→ What is expected
Wherever the string "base" shows up in the data below, copy the whole line.

*** Block opens ***

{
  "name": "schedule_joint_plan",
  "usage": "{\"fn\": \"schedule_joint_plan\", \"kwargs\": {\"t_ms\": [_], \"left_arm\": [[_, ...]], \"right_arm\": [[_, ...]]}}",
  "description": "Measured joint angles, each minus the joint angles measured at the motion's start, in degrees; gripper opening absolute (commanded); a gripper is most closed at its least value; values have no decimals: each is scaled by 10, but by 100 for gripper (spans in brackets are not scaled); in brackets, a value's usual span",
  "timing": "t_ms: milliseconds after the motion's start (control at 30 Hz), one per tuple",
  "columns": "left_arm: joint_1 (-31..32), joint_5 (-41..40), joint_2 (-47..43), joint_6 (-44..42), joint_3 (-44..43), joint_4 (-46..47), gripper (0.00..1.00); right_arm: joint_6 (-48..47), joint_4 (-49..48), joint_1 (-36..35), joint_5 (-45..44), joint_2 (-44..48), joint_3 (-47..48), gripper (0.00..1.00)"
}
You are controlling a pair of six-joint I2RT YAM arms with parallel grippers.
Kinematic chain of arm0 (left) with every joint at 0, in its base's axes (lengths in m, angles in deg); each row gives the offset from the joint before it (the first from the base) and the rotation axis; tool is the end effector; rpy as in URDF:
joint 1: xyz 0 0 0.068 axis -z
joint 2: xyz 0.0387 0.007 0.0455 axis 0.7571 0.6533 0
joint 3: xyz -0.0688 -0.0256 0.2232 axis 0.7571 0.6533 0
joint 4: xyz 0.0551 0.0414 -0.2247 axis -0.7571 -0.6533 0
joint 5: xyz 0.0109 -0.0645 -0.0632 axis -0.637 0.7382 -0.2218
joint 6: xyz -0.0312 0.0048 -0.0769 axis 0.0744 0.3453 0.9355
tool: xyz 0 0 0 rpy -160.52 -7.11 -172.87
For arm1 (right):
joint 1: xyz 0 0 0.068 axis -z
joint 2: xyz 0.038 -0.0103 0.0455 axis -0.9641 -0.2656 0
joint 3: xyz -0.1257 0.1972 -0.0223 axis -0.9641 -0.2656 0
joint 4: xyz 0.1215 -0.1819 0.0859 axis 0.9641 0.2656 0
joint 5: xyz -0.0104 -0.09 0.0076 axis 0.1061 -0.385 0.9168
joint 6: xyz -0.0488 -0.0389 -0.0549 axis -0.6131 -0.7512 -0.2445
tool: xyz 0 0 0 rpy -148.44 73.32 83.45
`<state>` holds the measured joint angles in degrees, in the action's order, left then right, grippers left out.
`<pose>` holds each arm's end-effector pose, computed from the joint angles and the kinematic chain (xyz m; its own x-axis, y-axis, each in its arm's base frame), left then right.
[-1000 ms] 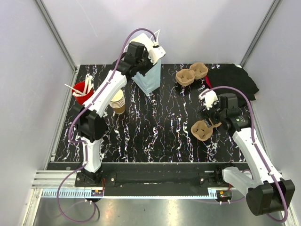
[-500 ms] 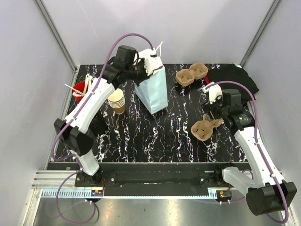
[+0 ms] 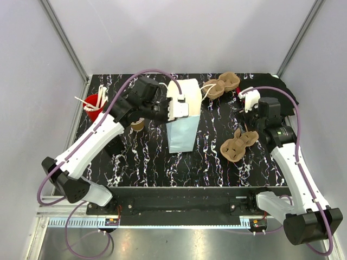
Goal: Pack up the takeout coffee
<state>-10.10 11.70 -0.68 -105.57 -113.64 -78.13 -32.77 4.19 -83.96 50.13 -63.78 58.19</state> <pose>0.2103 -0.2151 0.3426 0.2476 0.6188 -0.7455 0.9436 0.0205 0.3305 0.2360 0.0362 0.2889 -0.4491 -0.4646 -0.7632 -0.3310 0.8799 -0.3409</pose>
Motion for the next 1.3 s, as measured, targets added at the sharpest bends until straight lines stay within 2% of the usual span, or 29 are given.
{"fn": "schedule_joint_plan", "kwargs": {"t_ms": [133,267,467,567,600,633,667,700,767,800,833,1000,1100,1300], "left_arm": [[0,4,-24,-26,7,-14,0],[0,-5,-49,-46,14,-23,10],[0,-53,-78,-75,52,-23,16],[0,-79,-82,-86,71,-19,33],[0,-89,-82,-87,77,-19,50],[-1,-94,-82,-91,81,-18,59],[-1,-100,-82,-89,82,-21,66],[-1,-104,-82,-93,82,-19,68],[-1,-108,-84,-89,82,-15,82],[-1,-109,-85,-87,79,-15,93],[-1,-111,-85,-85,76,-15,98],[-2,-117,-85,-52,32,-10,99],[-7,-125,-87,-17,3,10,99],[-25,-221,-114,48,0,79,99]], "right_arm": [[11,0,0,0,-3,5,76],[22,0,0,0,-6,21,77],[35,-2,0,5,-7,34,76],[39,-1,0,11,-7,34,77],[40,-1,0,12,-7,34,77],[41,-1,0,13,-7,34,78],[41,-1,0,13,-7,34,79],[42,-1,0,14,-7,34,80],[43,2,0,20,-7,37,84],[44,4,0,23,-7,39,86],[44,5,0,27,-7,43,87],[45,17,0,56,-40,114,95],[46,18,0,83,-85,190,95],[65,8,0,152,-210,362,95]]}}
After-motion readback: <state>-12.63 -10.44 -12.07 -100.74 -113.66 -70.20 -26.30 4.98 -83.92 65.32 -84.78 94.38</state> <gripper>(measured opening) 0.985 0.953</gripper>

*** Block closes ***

→ Solution to the exercise
Kinematic chain of arm0 (left) with every joint at 0, in its base's axes (lengths in m, angles in deg); each row gives the offset from the joint before it (the first from the base) and the rotation axis; tool is the end effector; rpy as in URDF:
`<pose>` holds each arm's end-effector pose, computed from the joint angles and the kinematic chain (xyz m; its own x-axis, y-axis, each in its arm's base frame), left then right.

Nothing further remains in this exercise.